Othello Porter - Von Steffen Gerber

Von Steffen Gerber (WR)

Früher reichte den Biertrinkern ein ordentliches Pils. Doch in der heutigen Zeit bedarf es Weiterentwicklungen. Kein Wunder, dass sich die so genannte Craft-Beer-Szene immer größerer Beliebtheit erfreut.

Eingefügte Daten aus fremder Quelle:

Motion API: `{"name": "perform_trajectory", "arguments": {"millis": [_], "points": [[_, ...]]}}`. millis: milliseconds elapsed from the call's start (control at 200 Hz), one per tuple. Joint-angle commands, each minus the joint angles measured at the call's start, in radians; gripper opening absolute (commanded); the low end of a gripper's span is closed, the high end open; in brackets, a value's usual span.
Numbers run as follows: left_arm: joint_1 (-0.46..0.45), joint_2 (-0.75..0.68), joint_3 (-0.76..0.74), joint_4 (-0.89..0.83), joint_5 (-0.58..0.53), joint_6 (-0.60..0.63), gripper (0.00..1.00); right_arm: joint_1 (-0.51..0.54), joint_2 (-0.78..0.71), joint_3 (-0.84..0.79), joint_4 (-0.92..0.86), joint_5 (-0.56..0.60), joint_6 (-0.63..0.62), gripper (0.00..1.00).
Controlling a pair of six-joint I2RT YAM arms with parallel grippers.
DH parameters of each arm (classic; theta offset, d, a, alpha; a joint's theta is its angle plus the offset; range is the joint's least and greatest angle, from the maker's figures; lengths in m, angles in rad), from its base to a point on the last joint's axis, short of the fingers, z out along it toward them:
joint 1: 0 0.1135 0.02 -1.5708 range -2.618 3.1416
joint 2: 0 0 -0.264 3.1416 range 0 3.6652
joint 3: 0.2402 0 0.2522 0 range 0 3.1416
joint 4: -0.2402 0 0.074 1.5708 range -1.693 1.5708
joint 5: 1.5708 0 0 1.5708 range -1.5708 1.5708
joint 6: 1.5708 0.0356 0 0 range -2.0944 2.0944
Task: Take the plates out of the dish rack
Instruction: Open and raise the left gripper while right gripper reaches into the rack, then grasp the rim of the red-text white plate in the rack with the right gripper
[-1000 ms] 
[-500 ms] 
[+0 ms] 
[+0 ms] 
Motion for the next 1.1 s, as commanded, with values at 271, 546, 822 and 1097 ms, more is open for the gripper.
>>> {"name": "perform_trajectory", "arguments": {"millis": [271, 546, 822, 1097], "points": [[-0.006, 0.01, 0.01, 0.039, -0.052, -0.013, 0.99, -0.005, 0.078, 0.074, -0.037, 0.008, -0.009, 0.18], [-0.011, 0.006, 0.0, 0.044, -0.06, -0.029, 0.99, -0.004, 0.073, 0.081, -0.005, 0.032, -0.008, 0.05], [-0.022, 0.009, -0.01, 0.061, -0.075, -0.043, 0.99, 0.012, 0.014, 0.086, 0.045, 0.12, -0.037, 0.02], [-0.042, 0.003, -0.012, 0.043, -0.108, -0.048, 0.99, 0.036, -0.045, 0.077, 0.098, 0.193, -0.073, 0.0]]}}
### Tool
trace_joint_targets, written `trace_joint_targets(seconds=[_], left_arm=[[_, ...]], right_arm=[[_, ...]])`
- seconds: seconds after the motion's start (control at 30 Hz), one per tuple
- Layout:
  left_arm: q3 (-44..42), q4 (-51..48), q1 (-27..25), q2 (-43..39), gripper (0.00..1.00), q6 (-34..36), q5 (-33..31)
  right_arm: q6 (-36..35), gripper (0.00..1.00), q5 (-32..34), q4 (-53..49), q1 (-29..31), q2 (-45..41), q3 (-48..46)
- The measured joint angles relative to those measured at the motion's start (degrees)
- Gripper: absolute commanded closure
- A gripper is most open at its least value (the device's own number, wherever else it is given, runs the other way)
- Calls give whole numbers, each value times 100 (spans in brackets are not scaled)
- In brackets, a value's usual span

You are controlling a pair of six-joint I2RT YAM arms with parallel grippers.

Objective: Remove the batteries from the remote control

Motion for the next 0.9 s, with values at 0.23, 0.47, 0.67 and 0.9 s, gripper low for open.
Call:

Der angelsächsische Begriff deutet schon an, dass auch „der Engländer“ in Herdecke dieser Bewegung womöglich offen gegenüber steht. Nathaniel Stott, der die Kult Kneipe „Tante Alma“ in der Fußgängerzone übernommen und diese seit einigen Tagen unter dem Namen „The Shakespeare“ geöffnet hat, stellt nun das neue Hausbier in seiner Gastronomie vor. „Othello Porter“ heißt es und soll das erste aus einer Reihe für seine neue Craft-Beer-Bar sein.

Stott schreibt, dass dieses Bier von der Freigeist Bierkultur in der Vormann Brauerei gebraut und von einem historischen Porter-Rezeptur aus England aus den frühen 1930er inspiriert wurde. Es beinhaltet demnach vollmundige Malzvariationen aus dem Heimatland, der Geschmack sei vollmundig und abwechslungsreich, ging es doch um eine ausgewogene Balance und Süffigkeit.

Wie gesagt, früher hätte „lecker Pils“ als Beschreibung gereicht.